January 14, 2009 9:28 AM

What Love Can Do

Love can make you hypothetically track down an album when it leaks online. It can make you listen four times through in the first days and hope for improvement each time. Even if you didn't like the singles or care for the cover art, love can make you remember how you're an album person, where the body can save moments gone wrong.

Love can make you an enabler. It can make you quiet when a friend isn't doing his best work. Even if you're bored as a session player and out of your role as a recognizable band member of identity and tone, love can make you laugh at the jokes, have a few beers, play what's required of you, and catch a flight out of town in the next day or two.

Love can make you mistake your first thoughts for your last and writing for rewriting.

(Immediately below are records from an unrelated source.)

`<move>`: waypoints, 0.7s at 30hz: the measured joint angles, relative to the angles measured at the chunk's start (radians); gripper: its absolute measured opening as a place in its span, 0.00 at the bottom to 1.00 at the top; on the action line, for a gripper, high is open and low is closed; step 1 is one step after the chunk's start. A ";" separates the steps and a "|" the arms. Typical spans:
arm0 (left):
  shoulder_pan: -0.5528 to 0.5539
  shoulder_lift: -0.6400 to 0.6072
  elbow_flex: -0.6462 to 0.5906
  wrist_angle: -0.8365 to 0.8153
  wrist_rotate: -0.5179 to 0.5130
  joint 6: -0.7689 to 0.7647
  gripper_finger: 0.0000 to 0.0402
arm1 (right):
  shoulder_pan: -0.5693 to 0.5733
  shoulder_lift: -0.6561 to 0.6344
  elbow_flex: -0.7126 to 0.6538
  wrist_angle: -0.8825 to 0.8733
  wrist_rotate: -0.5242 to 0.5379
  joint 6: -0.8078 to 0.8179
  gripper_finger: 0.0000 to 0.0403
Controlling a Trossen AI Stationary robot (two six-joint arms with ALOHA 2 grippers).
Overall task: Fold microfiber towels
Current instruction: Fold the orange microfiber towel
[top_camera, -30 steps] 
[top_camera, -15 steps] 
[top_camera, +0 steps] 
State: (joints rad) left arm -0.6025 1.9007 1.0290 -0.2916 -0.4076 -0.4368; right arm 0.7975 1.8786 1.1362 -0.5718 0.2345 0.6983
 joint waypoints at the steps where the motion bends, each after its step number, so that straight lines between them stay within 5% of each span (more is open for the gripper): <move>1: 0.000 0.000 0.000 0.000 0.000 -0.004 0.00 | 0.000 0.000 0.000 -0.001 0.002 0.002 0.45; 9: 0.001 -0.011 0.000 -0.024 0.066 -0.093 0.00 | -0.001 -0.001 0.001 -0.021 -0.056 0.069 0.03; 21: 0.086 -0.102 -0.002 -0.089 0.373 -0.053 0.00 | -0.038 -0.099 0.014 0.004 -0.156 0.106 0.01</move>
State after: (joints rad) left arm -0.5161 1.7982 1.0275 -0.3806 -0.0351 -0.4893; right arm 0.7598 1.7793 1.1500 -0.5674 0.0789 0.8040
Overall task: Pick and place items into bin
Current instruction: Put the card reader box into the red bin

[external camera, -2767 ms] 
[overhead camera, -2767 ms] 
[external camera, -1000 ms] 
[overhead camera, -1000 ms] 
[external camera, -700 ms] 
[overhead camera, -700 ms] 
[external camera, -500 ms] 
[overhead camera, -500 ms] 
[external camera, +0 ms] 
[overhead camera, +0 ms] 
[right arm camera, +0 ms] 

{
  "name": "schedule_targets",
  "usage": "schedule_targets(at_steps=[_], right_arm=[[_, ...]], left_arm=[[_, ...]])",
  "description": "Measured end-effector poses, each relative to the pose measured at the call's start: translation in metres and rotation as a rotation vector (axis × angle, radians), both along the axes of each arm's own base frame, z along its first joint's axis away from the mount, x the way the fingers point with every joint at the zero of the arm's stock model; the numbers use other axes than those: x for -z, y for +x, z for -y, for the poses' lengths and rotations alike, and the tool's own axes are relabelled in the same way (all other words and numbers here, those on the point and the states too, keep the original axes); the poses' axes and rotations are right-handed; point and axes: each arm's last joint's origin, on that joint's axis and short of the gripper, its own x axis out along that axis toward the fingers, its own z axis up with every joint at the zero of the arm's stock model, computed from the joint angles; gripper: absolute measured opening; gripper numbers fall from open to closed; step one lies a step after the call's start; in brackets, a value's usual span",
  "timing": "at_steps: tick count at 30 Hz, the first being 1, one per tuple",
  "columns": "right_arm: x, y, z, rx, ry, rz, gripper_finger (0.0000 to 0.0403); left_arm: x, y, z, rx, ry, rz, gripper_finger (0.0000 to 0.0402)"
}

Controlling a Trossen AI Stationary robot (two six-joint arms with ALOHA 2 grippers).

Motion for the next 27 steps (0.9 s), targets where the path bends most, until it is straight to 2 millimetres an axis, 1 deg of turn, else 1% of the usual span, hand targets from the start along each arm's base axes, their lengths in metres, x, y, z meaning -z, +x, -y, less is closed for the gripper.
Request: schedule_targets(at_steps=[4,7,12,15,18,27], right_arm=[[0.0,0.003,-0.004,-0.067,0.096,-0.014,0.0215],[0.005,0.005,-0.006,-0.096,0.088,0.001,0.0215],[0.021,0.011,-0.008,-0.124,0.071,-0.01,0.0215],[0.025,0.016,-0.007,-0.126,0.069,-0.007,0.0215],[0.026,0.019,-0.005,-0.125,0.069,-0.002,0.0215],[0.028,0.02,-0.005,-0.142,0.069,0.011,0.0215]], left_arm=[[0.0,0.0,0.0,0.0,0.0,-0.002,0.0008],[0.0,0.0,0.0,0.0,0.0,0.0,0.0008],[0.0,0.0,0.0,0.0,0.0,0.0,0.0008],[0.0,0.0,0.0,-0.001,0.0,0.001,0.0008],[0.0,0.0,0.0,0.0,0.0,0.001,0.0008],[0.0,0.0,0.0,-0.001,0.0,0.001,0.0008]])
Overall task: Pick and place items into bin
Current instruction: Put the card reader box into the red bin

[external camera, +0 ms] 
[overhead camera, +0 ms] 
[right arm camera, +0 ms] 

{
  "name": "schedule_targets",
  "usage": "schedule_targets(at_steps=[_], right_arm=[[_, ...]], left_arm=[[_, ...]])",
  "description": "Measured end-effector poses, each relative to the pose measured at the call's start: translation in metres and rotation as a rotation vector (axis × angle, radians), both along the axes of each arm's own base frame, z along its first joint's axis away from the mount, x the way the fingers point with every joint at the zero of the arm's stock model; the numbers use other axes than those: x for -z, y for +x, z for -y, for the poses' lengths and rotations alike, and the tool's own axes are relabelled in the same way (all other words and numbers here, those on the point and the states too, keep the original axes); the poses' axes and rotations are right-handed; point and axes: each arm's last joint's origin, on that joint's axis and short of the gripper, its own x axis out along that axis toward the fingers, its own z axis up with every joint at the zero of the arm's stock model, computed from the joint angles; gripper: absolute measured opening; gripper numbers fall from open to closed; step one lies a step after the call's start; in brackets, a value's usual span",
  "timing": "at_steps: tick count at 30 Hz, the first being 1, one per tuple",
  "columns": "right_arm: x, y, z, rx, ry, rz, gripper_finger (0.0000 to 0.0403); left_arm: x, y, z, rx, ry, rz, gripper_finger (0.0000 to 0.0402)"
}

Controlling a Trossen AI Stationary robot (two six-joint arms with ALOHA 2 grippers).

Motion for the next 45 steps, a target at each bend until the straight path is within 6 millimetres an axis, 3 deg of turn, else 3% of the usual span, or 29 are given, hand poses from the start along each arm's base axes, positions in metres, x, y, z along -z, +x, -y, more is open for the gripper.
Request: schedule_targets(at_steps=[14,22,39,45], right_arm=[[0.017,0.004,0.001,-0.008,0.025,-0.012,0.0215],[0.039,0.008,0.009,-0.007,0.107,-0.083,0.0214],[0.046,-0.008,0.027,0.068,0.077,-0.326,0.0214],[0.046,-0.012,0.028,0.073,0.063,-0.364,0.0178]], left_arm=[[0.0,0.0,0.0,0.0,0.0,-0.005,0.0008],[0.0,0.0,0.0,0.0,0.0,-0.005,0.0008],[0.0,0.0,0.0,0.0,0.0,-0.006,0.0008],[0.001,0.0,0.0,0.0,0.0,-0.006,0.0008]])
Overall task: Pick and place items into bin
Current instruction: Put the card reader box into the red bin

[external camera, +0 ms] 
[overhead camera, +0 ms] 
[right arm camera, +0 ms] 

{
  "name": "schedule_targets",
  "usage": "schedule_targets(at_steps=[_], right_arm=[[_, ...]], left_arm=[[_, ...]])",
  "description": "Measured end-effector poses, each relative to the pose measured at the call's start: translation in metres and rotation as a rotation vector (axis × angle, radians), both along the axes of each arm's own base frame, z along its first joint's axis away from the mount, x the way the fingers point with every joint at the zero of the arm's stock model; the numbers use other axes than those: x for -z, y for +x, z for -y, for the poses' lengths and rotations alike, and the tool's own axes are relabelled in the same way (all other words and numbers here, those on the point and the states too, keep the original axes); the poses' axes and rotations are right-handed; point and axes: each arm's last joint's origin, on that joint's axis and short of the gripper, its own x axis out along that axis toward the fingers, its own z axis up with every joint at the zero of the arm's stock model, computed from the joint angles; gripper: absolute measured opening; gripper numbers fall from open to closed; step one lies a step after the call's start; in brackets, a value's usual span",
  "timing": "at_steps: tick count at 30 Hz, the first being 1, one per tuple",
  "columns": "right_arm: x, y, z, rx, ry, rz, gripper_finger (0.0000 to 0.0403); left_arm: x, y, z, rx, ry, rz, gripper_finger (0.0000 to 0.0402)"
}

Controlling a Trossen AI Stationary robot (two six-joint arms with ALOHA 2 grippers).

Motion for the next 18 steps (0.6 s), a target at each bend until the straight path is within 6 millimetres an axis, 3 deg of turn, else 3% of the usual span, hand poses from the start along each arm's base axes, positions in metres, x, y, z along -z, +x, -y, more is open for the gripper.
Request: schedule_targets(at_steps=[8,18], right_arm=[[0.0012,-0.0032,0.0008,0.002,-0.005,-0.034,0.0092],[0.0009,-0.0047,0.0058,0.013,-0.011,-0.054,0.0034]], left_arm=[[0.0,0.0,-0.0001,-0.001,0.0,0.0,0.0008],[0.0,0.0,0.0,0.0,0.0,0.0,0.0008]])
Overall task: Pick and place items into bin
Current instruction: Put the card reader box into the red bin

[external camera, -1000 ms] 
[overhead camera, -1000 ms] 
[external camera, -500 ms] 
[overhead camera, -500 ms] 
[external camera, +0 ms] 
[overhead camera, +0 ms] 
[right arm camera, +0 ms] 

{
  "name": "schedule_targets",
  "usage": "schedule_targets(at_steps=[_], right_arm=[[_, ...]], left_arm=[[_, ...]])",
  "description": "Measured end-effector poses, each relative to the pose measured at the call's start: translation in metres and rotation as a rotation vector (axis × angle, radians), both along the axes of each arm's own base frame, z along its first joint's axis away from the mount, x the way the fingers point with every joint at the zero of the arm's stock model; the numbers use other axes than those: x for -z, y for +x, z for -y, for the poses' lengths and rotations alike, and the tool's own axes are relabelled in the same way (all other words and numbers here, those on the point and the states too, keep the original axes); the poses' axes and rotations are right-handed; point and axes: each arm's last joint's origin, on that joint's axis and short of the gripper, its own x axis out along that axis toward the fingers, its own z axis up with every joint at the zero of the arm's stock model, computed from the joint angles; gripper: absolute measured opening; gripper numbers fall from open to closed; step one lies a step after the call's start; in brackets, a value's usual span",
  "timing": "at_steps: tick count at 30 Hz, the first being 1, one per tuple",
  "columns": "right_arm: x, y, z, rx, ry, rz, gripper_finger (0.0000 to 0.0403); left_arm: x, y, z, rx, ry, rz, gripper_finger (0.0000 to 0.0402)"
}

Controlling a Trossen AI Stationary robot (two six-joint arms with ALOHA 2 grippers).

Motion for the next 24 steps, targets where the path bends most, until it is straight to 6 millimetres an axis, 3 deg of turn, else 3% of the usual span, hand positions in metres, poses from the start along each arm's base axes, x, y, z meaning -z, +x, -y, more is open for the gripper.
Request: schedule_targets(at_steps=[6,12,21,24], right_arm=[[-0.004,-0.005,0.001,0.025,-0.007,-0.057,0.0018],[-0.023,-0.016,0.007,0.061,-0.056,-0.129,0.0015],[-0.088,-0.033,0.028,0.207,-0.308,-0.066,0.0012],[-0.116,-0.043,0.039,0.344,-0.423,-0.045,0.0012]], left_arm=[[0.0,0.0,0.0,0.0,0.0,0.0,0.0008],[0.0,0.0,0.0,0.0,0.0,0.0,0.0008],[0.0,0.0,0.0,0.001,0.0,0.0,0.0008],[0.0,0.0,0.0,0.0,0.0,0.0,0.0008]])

It can make you rush to publish in a way you never have, accepting overblown and indistinctive production from an overwhelmed subordinate who wouldn't know truth shot through if he were holding the gun. Even if you can feel the weakness, love can make you ignore.

Love can make you write these songs. A pale imitation of the Western fantasias you once sued to stop from being your first record. A rocker where the listener can skip from moment to moment in the song and hear the same sound. A song with a whistling chorus and almost no lyrics, which by default is catchy enough to be the album's third best song. An ode to Odonna Matthews, a valiant attempt to win a bet, an inspired use of a checkout scanner beep, or a debate where you fall these days between The Clash and the Waffle House Music Machine. A song to show you still have it — or maybe just a song that fits me now. A Beckett play where Brian Wilson meets Brendan O'Brien and meaning ever arrives. A taste of what kickass-ness the album could have been if you'd just invited everyone over to the barn. A casting of Jakob Dylan as James Bond. An absence of a producer-as-editor never felt more strongly but an opportunity still to find live-and-stripped redemption. A studio beauty that can't keep a real relationship. A contender as the best song ever written for animatronic bears. A fitting memoriam for a friend. A bonus track I'd like to hear over the credits and in church.

Love can make you dislike an album and go the obtuse way to say so. It can make you take one song, that one near the middle that fits you, and forgive the rest. The new album is true to its title, very much one's hazy memories of dreams. But waking up startled night after night has never felt so awful and alive and important by comparison. At least the waking's real, night after night. Even if the remedies you've taken are all in vain, the lyrics that fit go, let me show you what love can do.

3 responses ...

  1. Jess says:

    Oh, Bruce…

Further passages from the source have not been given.